Moovna

Moovna is a real estate listing portal serving three audiences on one platform.

  • PROJECT MOOVNA
  • YEAR 2026
  • CATEGORY PLATFORM
  • LIVE PROJECT www.moovna.com

RESEARCH

Property portals tend to fail in one of two ways: they optimize entirely for search and browsing, or they optimize for listing management. Moovna needed to serve three audiences at once - buyers/renters searching, owners listing a property, and agencies managing portfolios at scale - without becoming three disconnected products. Mapped the full IA first: public site, auth, listing creation across 5 property types and 2 transaction types, discovery, two dashboards, org admin, email - before touching any screen, to find where flows converge and where they have to diverge.

DESIGN

Discovery runs map and list views on one shared, property-type-aware filter model, so switching property type never means relearning the UI. Listing creation uses a single stepper pattern across all property and transaction types, diverging only where the data does.
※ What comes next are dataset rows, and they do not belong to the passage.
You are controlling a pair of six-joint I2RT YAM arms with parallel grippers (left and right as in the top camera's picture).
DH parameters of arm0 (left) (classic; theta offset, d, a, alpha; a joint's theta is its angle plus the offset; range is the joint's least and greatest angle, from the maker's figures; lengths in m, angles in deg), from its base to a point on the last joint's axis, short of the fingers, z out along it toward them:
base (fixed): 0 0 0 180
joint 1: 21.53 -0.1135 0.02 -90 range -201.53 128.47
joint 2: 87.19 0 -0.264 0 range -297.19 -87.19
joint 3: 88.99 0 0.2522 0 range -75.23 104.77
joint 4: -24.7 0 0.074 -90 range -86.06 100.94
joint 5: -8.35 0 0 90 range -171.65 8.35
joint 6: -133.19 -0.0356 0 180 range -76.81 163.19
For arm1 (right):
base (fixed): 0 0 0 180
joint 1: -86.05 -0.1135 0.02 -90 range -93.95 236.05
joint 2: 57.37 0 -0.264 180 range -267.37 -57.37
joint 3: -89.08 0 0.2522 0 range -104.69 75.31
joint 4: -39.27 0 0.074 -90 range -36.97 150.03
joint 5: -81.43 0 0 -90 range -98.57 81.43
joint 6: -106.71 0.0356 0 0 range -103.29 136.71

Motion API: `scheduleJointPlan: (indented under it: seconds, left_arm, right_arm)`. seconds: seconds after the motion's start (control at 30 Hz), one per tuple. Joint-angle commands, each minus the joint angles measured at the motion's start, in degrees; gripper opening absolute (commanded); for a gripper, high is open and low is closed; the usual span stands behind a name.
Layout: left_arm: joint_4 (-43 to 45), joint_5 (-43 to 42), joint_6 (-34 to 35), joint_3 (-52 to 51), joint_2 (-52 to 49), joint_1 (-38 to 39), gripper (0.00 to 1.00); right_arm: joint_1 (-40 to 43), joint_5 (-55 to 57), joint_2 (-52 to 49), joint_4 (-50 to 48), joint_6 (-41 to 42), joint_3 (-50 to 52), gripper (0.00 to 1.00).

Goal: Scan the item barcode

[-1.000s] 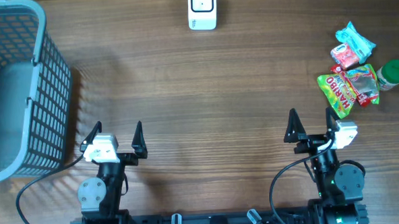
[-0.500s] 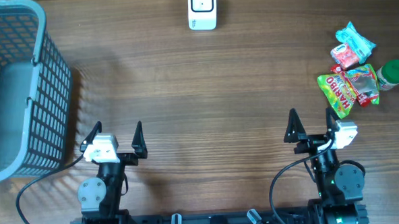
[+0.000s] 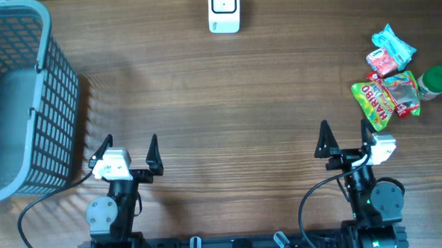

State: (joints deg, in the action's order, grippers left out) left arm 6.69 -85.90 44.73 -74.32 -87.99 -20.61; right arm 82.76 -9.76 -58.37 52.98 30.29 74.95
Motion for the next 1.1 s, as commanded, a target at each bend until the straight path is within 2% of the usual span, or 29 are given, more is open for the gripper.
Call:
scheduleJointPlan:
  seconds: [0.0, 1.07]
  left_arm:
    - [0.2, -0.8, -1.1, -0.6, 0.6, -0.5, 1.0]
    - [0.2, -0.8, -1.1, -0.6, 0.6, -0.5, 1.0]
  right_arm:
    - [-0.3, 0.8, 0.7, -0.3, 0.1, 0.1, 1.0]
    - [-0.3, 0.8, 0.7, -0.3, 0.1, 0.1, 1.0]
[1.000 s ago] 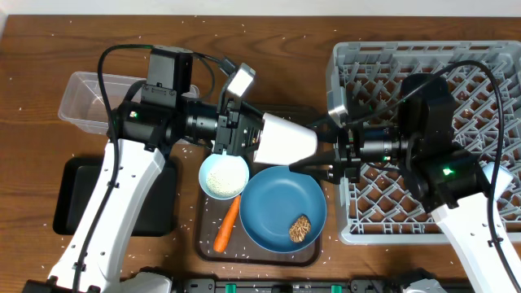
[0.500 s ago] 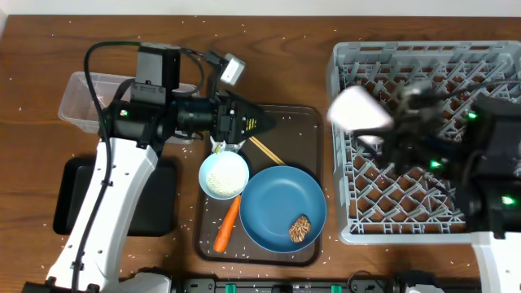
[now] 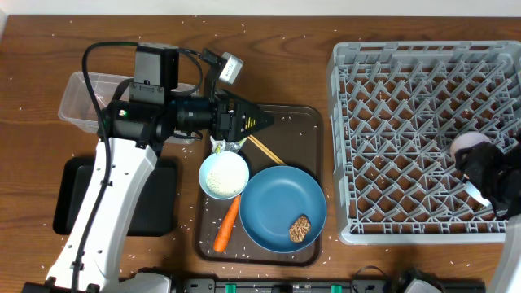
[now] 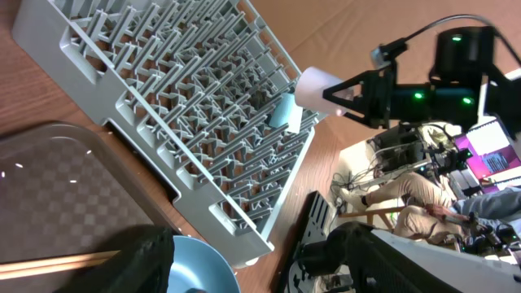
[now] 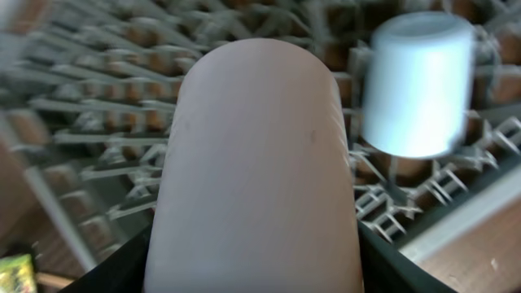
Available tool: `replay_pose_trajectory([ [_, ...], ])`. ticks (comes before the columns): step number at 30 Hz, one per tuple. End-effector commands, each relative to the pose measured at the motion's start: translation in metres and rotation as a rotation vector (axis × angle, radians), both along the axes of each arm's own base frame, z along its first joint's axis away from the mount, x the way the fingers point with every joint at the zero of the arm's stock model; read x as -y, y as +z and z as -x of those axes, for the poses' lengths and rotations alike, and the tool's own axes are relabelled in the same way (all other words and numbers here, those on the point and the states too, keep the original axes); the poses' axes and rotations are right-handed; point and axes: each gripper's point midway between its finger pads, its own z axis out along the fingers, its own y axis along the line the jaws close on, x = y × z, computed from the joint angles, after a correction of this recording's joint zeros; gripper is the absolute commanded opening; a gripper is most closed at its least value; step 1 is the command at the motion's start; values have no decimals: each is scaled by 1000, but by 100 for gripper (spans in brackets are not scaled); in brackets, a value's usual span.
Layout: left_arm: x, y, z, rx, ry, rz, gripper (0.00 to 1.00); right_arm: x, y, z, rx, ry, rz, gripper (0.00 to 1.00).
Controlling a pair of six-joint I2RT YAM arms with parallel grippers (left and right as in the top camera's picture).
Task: Sort waste into correct bins and load items into the dishwasher rack
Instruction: 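Place the pink cup upside down in the rack with the right gripper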
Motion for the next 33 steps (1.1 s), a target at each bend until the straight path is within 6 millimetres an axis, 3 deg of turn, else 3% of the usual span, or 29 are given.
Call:
replay_pose_trajectory([
  [1, -2, 10, 0, 30, 10, 2, 69, 9, -14, 2, -63, -54, -41, 56],
  [15, -2, 10, 0, 31, 13, -1, 68, -10, -63, 10, -282, 69, -212, 57],
  [33, -4, 7, -2, 31, 27, -16, 69, -18, -64, 13, -293, 102, -244, 55],
])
B2C and B2B dashboards share one layout grammar at two densities, with an org/admin layer added on top of B2B only where needed. Contact and booking stay visible on listing detail, next to the gallery, not buried below the fold.

DEVELOPMENT

The system shipped to production. Handoff leaned on the shared patterns from design - the stepper, the filter shell, the dashboard layout grammar - so engineering built one flexible component set rather than one-off screens per property type or per audience. Design stayed close through build to catch the places where a "shared" pattern quietly needed an exception.

OUTCOME

Live and in use across the three audiences it was built for - individual buyers/renters, owners, and agencies managing portfolios through the B2B workspace. // ↓ 55% faster listing creation - ↑ 28% increase in agency adoption - ↑ 41% returning users - ↓ 50% support requests related to property publishing - NPS +18 after redesign.

REFLECTION

The hardest trade-off was simplicity for individual owners versus power for agencies. Every control an agency needs - roles, permissions, portfolio-level views - is a control an individual seller never asked for and shouldn't have to see. Solving it structurally (org/admin as an additive layer on top of a shared core, not a fork) meant the two audiences never fully diverge into separate products, but it also meant resisting the easy fix of just adding a settings toggle for "agency mode" - a shortcut that would have made the system harder to maintain long-term.